-- THE RECORDS follows --

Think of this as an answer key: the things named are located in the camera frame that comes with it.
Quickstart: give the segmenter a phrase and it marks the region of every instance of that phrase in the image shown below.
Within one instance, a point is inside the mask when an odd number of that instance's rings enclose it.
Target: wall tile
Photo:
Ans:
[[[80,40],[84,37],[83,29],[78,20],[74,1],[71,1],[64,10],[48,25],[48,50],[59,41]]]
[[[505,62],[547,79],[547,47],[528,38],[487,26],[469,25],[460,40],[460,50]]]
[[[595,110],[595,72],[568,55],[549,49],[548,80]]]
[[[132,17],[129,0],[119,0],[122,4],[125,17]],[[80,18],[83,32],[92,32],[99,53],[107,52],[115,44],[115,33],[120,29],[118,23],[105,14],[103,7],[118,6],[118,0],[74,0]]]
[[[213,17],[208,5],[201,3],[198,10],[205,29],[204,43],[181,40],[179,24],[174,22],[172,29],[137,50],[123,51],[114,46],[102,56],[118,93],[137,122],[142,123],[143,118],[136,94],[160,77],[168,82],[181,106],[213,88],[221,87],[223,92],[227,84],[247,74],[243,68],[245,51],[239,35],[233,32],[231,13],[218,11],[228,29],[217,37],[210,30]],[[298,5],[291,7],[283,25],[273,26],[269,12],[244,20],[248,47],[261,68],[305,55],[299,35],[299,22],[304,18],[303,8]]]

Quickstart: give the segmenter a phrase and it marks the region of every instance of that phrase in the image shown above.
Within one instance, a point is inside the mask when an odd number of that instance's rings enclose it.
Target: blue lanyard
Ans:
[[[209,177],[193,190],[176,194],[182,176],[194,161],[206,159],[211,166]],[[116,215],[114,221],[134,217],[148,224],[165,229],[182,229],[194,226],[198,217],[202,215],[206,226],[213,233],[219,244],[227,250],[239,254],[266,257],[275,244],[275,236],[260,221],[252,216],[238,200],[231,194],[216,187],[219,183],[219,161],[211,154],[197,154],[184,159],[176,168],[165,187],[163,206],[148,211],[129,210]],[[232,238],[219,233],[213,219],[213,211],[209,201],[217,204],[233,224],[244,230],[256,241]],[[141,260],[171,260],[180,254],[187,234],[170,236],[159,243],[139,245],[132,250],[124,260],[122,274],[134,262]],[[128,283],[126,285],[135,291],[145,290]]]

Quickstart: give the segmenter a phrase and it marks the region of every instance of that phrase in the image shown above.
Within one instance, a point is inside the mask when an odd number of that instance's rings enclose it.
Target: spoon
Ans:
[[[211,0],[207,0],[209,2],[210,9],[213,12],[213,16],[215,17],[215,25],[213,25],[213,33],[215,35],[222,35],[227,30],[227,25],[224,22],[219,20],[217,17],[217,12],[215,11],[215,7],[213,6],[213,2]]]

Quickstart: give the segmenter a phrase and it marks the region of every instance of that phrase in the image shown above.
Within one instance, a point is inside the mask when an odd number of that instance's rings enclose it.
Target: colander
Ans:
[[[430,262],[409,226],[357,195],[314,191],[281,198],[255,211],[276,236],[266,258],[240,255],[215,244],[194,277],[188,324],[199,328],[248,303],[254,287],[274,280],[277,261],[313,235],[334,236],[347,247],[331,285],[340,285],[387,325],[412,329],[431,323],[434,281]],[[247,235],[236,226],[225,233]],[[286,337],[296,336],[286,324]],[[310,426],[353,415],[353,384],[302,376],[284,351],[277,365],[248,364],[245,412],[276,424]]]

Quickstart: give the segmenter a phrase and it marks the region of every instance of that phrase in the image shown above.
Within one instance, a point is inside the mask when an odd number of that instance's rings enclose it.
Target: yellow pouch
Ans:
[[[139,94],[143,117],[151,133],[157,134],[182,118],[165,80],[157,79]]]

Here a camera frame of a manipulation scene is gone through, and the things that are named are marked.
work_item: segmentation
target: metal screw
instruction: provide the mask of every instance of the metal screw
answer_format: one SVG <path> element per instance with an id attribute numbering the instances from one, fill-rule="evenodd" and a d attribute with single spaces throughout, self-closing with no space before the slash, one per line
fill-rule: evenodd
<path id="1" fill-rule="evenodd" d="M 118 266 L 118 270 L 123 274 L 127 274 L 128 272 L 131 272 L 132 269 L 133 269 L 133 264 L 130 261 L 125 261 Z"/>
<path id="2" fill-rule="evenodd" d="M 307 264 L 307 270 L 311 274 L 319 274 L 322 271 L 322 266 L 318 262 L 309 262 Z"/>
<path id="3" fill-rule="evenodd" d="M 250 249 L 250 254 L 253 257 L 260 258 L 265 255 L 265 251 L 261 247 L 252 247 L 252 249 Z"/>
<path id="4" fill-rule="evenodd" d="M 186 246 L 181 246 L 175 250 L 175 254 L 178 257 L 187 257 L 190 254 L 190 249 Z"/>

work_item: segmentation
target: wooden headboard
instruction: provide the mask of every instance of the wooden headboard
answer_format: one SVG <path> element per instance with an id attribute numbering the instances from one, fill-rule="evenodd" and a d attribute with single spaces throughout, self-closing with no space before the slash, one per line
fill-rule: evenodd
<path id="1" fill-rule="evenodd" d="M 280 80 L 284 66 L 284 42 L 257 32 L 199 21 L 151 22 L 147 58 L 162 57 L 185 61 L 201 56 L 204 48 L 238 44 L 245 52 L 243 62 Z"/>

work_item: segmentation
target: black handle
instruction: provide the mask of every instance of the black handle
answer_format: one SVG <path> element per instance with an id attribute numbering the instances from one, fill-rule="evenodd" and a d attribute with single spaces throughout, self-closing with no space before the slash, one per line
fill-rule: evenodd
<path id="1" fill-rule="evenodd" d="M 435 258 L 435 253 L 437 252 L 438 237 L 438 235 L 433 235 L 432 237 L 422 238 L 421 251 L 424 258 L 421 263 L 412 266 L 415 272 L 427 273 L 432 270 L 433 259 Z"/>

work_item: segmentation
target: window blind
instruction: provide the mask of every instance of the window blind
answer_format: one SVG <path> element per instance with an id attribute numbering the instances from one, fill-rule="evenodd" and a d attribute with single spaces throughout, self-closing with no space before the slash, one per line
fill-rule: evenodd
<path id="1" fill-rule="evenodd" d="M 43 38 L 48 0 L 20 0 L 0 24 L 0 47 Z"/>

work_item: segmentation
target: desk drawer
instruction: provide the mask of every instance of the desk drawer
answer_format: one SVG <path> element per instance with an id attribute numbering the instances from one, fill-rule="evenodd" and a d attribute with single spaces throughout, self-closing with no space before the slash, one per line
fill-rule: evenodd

-- THE RECORDS concluded --

_YOUR GOAL_:
Nothing should be left out. Reproduce all the entries precisely.

_OUTPUT FOR THIS EXERCISE_:
Think of this as an answer key: the things named are located in the camera frame that comes with it.
Quickstart: give the segmenter a phrase and it marks the region of every instance of that phrase in the image shown below.
Within one instance, a point is inside the mask when an odd number of that instance's rings enclose it.
Target: wall tile
Photo:
Ans:
[[[80,40],[84,37],[83,29],[78,20],[74,1],[71,1],[64,10],[48,25],[48,50],[59,41]]]
[[[505,62],[547,79],[547,47],[528,38],[487,26],[469,25],[460,40],[460,50]]]
[[[595,110],[595,72],[568,55],[549,49],[548,80]]]
[[[132,17],[129,0],[119,0],[122,4],[125,17]],[[80,18],[83,32],[92,32],[99,53],[107,52],[115,44],[115,33],[120,29],[118,23],[105,14],[103,7],[118,6],[118,0],[74,0]]]
[[[213,17],[208,5],[201,3],[198,10],[205,29],[204,43],[181,40],[179,24],[174,22],[172,29],[137,50],[123,51],[114,46],[102,56],[118,93],[137,122],[142,123],[143,118],[136,94],[160,77],[168,82],[181,106],[213,88],[221,87],[223,92],[227,84],[247,74],[243,68],[245,51],[239,35],[233,32],[231,13],[218,11],[228,29],[217,37],[210,30]],[[298,5],[291,7],[283,25],[273,26],[269,12],[244,20],[248,47],[261,68],[305,55],[299,35],[299,22],[304,18],[303,8]]]

Quickstart: give the segmenter a phrase and it marks the region of every instance of that phrase in the image shown above.
Within one instance, a point is inside the mask when an odd number of that instance's rings enclose it.
Target: blue lanyard
Ans:
[[[209,177],[193,190],[176,194],[182,176],[194,161],[206,159],[211,166]],[[116,215],[114,221],[134,217],[148,224],[165,229],[182,229],[194,226],[198,217],[202,215],[206,226],[213,233],[219,244],[227,250],[239,254],[266,257],[275,244],[275,236],[260,221],[252,216],[238,200],[231,194],[216,187],[219,183],[219,161],[211,154],[197,154],[184,159],[176,168],[165,187],[163,206],[148,211],[129,210]],[[232,238],[219,233],[213,219],[213,211],[209,201],[217,204],[233,224],[244,230],[256,241]],[[141,260],[171,260],[180,254],[187,234],[170,236],[159,243],[139,245],[132,250],[124,260],[122,274],[134,262]],[[128,283],[126,285],[135,291],[145,290]]]

Quickstart: give the segmenter a phrase and it marks the region of every instance of that phrase in the image shown above.
Within one instance, a point is inside the mask when an odd number of that instance's rings enclose it.
Target: spoon
Ans:
[[[211,0],[207,0],[209,2],[210,9],[213,12],[213,16],[215,17],[215,25],[213,25],[213,33],[215,35],[222,35],[227,30],[227,25],[224,22],[219,20],[217,17],[217,12],[215,11],[215,7],[213,6],[213,2]]]

Quickstart: give the segmenter a phrase and it marks the region of every instance of that phrase in the image shown above.
Within one instance, a point is inside the mask when an odd number of that instance's rings enclose it.
Target: colander
Ans:
[[[430,262],[409,226],[357,195],[314,191],[281,198],[255,211],[276,236],[266,258],[240,255],[215,244],[194,277],[188,324],[199,328],[248,303],[254,287],[274,280],[277,261],[313,235],[334,236],[347,247],[331,285],[340,285],[387,325],[412,329],[431,323],[434,281]],[[247,235],[236,226],[225,233]],[[286,337],[296,336],[286,324]],[[310,426],[353,415],[353,384],[302,376],[284,351],[277,365],[248,364],[245,412],[276,424]]]

Quickstart: give the segmenter a phrase and it marks the region of every instance of that phrase in the image shown above.
Within one instance, a point is inside the mask when an odd number of that instance's rings enclose it.
Target: yellow pouch
Ans:
[[[139,94],[143,117],[151,133],[157,134],[182,118],[165,80],[157,79]]]

Here a camera frame of a manipulation scene is gone through, and the things that are named are marked.
work_item: segmentation
target: metal screw
instruction: provide the mask of every instance of the metal screw
answer_format: one SVG <path> element per instance with an id attribute numbering the instances from one, fill-rule="evenodd" and a d attribute with single spaces throughout, self-closing with no space before the slash, one per line
fill-rule: evenodd
<path id="1" fill-rule="evenodd" d="M 118 266 L 118 270 L 123 274 L 127 274 L 128 272 L 131 272 L 132 269 L 133 269 L 133 264 L 130 261 L 125 261 Z"/>
<path id="2" fill-rule="evenodd" d="M 307 264 L 307 270 L 311 274 L 319 274 L 322 271 L 322 266 L 318 262 L 309 262 Z"/>
<path id="3" fill-rule="evenodd" d="M 250 249 L 250 254 L 253 257 L 260 258 L 265 255 L 265 251 L 261 247 L 252 247 L 252 249 Z"/>
<path id="4" fill-rule="evenodd" d="M 186 246 L 181 246 L 175 250 L 175 254 L 178 257 L 187 257 L 190 254 L 190 249 Z"/>

work_item: segmentation
target: wooden headboard
instruction: provide the mask of every instance of the wooden headboard
answer_format: one SVG <path> element per instance with an id attribute numbering the instances from one, fill-rule="evenodd" and a d attribute with single spaces throughout, self-closing with no space before the slash, one per line
fill-rule: evenodd
<path id="1" fill-rule="evenodd" d="M 280 80 L 284 66 L 284 42 L 257 32 L 199 21 L 151 22 L 147 58 L 162 57 L 185 61 L 201 56 L 204 48 L 238 44 L 245 52 L 243 62 Z"/>

work_item: segmentation
target: black handle
instruction: provide the mask of every instance of the black handle
answer_format: one SVG <path> element per instance with an id attribute numbering the instances from one, fill-rule="evenodd" and a d attribute with single spaces throughout, self-closing with no space before the slash, one per line
fill-rule: evenodd
<path id="1" fill-rule="evenodd" d="M 435 258 L 435 253 L 437 252 L 438 237 L 438 235 L 433 235 L 432 237 L 422 238 L 421 251 L 424 258 L 421 263 L 412 266 L 415 272 L 427 273 L 432 270 L 433 259 Z"/>

work_item: segmentation
target: window blind
instruction: provide the mask of every instance of the window blind
answer_format: one SVG <path> element per instance with an id attribute numbering the instances from one, fill-rule="evenodd" and a d attribute with single spaces throughout, self-closing with no space before the slash, one per line
fill-rule: evenodd
<path id="1" fill-rule="evenodd" d="M 43 38 L 48 0 L 20 0 L 0 24 L 0 47 Z"/>

work_item: segmentation
target: desk drawer
instruction: provide the mask of every instance of the desk drawer
answer_format: one SVG <path> element per instance with an id attribute numbering the instances from one, fill-rule="evenodd" and a d attribute with single spaces throughout, self-closing with no space before the slash, one per line
fill-rule: evenodd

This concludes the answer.